Saldırılar bir işaret fişeğidir!

Hakikatten;

Pür dikkat kesilmeliyiz!

Süreç.

Ve ülke “komplike” yapısıyla “kritik” adımlar atıyor.

Tabiri caizse;

“Bıçak sırtında” yol alıyor.

Hedef;

Ya “çözümle” birlikte bin yıllık kardeşliği “şaha” kaldırmak.

Ya da; “Allah” korusun.

Ortadoğu’da,

Ülkemiz dışındaki diğer ülkelerin “akıbeti” kaçınılmaz!

***

 

Hiç tartışmasız;

Ülke ve toplum olarak,

Demokrasi alanında,

İnsan Hakları,

Özgürlük,

Eşitlik ve “kimliksel” halklar ölçeğinde.

Yani;

Yeni bir Türkiye’nin “inşa” maratonunu koşuyoruz!

Dolu-dizgin.

***

İşte;

Bu tarihsel sürecin özelliğiyle!

Ne yazık ki;

Kandan,

Gözyaşından, şiddet ve ölümden.

Kaos.

Ve sosyal bunalımdan, “beslenen” taşeron örgütler var ya...

Barışı,

Huzuru ve güveni “kendine” düşman edinenler.

Bugün, Ahtapot misali o örgütler, “provokatif” saldırılara geçti.

***

AK Parti Genel Merkezi.

Adalet bakanlığı.

İstanbul.

Ve İzmir’de de “saldırı” girişimleri.

Hepsi “eş zamanlı”.

Şükürler olsun ki;

Can kaybı yaşanmadı.

Saldırılar “ucuz” atlatıldı.

***

 

Peki.

Saldırıların ihalesini alan; “taşeron” örgüt kim?

DHKP-C.

Yani, Devrimci Halk Kurtuluş Partisi-Cephesi!

Sol bir örgüt.

Daha açık bir ifadeyle; “Türk solu”.

Bu saldırı.

Daha doğrusu, “zamanlama, kullanılan silah ve hedef noktası” manidardır.
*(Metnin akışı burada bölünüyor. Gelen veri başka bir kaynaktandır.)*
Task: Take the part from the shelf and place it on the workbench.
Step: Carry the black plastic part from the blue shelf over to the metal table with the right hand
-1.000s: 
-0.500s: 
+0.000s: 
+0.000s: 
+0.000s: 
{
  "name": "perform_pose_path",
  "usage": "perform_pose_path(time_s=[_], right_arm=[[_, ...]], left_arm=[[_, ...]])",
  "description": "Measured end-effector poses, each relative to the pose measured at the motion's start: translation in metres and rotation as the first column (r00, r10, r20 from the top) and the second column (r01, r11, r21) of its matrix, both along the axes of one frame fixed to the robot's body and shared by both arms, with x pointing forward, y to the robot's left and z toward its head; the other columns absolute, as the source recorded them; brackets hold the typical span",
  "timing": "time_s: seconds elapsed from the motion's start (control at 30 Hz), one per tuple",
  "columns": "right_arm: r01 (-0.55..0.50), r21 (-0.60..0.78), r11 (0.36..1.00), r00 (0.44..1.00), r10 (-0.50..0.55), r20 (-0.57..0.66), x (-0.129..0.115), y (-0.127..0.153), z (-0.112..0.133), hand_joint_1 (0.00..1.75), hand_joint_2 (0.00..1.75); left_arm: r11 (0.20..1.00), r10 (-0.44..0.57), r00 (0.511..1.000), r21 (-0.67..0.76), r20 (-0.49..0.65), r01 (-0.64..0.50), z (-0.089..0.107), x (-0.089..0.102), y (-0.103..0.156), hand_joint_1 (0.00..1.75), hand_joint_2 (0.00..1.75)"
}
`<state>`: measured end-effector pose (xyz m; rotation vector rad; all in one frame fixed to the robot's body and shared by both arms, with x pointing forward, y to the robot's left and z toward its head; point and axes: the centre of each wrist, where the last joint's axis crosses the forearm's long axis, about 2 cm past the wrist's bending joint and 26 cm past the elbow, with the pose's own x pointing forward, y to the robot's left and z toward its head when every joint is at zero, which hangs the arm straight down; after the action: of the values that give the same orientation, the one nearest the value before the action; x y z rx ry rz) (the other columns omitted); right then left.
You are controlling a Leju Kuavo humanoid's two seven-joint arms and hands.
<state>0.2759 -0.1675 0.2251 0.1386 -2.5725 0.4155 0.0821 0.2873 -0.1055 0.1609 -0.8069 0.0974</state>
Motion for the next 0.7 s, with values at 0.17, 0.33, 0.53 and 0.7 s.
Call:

Kapsamlı; “mesajlar” içeriyor.

***

Bu nedenle;

Bu saldırıyı bir işaret fişeği gibi görmek lazım!

Şöyle ki;

28 Şubat’ı “güçlü” kıldıran.

Vesayetçi,

Zihniyette “ihtiyaç” duyduran.

Ergenekon’a,

Balyoz’a.

Muhtıralara “yol haritası” kazandıran bu taşeron örgüt değil miydi?

***

 

Gazi mahallesinden,

K. Maraş olaylarına kadar,

Sivas’tan Çoruma.

Danıştay saldırısı.

Daha taze olay;

Paris’teki Üç Kürt siyasetçi kadının öldürülmesi.

Tam da;

İmralı sürecine ilişkin, “fikr-i beyanın” ortaya konulduğu an.

Ve tabi ki;

En gevreği de, BDP’lilerin “Karadeniz turunda”, Sinop ve Samsun’da linç girişimine uğraması.

 

***

Tüm bunlara baktığımızda.

Olaylar seyir itibariyle; “Tek” elden, organizeli.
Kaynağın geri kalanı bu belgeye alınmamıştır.